## The problem:
Search the data for "Acting" and copy every matching line.

## Records to use:
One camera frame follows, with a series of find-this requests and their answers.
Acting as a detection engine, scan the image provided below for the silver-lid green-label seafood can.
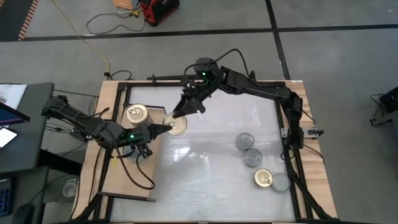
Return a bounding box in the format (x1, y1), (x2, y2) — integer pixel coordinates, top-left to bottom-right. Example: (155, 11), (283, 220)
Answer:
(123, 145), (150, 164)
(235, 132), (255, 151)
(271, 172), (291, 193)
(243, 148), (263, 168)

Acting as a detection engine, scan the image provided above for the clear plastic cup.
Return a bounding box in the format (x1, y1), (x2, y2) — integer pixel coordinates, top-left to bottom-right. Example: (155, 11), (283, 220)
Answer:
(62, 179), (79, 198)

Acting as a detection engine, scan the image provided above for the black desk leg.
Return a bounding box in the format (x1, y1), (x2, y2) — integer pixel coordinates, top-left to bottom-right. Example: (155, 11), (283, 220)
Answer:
* * *
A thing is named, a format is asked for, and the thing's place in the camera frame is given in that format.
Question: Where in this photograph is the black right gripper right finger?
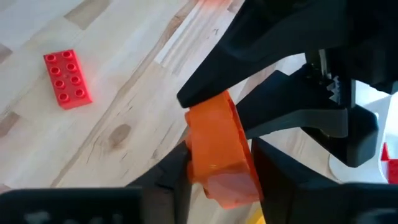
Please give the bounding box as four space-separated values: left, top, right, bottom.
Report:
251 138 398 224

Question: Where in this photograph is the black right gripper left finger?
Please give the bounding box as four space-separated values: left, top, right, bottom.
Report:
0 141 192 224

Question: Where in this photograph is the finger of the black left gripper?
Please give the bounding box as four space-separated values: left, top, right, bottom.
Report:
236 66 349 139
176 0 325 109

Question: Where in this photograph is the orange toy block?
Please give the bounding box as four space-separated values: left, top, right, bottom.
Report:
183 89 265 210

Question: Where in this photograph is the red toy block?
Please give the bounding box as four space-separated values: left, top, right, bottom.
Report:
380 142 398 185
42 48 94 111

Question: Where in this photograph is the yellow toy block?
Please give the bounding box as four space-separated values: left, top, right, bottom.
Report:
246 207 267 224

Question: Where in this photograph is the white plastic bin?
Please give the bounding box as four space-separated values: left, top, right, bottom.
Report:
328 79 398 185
---
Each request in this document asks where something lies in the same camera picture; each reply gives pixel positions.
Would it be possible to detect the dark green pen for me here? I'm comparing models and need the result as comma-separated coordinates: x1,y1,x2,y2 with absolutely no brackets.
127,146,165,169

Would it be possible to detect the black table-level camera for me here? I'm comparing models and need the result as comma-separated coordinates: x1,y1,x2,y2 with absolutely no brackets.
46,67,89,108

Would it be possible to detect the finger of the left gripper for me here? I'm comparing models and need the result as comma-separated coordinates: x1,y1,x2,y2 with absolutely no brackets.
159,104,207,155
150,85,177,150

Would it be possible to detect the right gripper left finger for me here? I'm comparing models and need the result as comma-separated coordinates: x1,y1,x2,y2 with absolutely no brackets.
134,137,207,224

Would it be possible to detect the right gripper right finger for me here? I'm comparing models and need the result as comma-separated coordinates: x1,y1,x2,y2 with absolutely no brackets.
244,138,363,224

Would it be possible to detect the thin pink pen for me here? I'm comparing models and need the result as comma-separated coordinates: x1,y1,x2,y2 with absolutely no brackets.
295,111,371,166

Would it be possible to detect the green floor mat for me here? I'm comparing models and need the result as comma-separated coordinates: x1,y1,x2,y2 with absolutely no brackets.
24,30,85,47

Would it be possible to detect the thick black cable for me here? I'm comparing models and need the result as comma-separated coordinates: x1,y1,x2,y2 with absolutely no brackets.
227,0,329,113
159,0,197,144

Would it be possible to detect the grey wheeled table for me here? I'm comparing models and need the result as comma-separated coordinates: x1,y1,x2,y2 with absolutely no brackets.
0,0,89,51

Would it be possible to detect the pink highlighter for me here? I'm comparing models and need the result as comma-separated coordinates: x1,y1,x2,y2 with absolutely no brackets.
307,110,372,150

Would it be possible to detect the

## Result:
Acting as a detection engine, scan the image provided below for the silver-lid green-label seafood can.
Acting as a detection engine, scan the image provided above for the clear plastic cup.
Acting as a detection engine, scan the image provided above for the black desk leg.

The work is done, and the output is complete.